→ **Assignment**: Give the number of lines below that contain the word "outline", and nothing else.

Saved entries

··········

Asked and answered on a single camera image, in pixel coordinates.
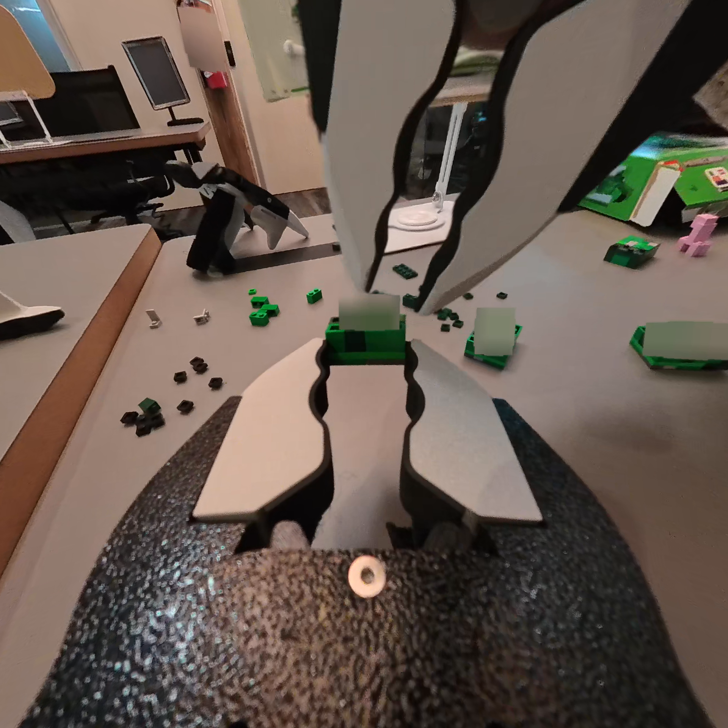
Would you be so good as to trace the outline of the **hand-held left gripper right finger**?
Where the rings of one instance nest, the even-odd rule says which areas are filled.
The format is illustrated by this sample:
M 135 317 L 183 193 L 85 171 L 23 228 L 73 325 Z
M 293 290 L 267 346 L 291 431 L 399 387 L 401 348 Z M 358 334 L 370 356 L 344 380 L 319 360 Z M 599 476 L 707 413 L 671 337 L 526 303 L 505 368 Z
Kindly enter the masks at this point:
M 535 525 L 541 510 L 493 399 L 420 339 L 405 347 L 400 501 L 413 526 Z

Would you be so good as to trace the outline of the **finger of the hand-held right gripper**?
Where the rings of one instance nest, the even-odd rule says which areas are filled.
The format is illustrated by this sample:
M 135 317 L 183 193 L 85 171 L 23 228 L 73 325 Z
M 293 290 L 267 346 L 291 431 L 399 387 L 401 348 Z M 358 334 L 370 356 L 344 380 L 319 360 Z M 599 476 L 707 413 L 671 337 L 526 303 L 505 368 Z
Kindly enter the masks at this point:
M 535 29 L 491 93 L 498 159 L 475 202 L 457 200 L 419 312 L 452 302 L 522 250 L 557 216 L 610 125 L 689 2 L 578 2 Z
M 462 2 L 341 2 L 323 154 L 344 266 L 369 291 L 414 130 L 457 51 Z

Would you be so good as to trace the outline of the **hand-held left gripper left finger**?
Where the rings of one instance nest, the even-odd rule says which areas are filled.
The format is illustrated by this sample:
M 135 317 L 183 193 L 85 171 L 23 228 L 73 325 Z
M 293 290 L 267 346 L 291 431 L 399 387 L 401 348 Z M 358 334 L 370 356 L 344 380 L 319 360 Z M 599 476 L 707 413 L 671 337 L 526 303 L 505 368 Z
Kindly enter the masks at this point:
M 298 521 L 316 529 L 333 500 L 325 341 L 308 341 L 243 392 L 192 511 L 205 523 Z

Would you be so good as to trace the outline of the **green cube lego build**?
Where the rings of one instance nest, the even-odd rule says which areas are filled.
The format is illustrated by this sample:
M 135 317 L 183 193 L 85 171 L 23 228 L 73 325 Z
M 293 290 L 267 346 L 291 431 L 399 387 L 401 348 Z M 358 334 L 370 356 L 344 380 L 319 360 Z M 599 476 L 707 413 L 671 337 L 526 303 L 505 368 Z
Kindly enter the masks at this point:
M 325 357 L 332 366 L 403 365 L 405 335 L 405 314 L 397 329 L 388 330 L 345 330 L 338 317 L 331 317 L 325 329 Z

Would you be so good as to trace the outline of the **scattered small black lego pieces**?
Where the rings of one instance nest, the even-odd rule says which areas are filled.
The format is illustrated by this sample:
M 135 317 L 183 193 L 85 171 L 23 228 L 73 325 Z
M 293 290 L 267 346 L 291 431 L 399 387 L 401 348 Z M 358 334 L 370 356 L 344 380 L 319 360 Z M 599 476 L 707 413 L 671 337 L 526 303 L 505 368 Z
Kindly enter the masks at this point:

··········

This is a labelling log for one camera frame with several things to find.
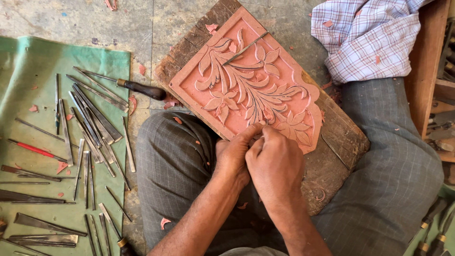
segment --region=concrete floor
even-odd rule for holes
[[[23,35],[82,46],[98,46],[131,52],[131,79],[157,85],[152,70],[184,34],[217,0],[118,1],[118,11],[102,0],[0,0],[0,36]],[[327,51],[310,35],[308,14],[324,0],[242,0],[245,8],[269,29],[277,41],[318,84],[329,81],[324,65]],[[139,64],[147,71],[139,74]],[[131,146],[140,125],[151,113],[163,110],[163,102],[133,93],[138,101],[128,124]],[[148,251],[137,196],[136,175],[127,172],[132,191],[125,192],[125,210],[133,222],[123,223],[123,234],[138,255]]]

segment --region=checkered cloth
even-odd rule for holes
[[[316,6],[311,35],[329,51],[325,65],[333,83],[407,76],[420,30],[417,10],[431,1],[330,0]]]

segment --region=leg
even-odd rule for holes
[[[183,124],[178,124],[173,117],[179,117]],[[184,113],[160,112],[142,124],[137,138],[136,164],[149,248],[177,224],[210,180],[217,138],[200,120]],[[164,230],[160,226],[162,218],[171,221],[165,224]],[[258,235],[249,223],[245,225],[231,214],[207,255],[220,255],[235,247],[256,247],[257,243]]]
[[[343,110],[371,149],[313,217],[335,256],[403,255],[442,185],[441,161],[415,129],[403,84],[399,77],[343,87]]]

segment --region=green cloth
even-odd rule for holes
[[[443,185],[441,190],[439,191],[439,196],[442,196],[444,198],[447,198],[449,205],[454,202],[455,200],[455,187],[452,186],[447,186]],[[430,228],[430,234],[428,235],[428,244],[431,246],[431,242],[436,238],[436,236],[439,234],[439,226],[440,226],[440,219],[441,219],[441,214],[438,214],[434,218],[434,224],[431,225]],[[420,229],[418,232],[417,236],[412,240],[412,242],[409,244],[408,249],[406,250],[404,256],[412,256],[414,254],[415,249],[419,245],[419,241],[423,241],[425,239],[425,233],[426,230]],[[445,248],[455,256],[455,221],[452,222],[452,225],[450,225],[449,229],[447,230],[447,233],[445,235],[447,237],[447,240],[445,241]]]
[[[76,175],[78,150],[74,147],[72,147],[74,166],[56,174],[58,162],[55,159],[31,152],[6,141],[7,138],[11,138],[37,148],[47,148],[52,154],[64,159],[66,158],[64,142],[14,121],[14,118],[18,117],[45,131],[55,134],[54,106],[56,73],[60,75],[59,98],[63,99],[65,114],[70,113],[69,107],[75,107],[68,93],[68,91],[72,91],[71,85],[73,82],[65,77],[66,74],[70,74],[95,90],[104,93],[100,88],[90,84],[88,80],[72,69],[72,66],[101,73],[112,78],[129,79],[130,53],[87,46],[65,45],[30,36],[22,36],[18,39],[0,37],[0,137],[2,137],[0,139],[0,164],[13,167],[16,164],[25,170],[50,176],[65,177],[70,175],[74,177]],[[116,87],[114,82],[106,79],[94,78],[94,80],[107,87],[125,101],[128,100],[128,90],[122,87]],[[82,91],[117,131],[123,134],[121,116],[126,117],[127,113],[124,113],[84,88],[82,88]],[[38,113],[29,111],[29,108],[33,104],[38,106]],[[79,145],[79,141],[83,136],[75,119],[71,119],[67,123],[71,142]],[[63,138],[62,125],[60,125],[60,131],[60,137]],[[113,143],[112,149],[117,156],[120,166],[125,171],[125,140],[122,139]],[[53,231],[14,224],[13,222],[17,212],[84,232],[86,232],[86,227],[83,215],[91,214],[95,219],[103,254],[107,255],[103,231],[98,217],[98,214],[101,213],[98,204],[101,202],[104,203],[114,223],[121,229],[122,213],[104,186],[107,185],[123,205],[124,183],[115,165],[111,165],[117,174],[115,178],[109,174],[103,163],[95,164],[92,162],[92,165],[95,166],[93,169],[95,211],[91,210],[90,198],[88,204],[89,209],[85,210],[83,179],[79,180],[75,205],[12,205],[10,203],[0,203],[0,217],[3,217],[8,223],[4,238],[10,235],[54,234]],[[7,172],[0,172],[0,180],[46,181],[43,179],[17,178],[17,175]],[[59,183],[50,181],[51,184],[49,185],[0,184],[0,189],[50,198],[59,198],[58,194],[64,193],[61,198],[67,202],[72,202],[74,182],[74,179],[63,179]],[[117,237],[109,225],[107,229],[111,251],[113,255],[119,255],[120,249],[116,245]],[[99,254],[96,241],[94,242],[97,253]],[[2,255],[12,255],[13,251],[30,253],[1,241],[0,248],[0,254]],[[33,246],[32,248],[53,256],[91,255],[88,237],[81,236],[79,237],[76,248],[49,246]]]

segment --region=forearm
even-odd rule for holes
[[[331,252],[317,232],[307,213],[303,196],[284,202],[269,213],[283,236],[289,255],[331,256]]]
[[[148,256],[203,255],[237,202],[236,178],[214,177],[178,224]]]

··········

→ **Task solution**: 5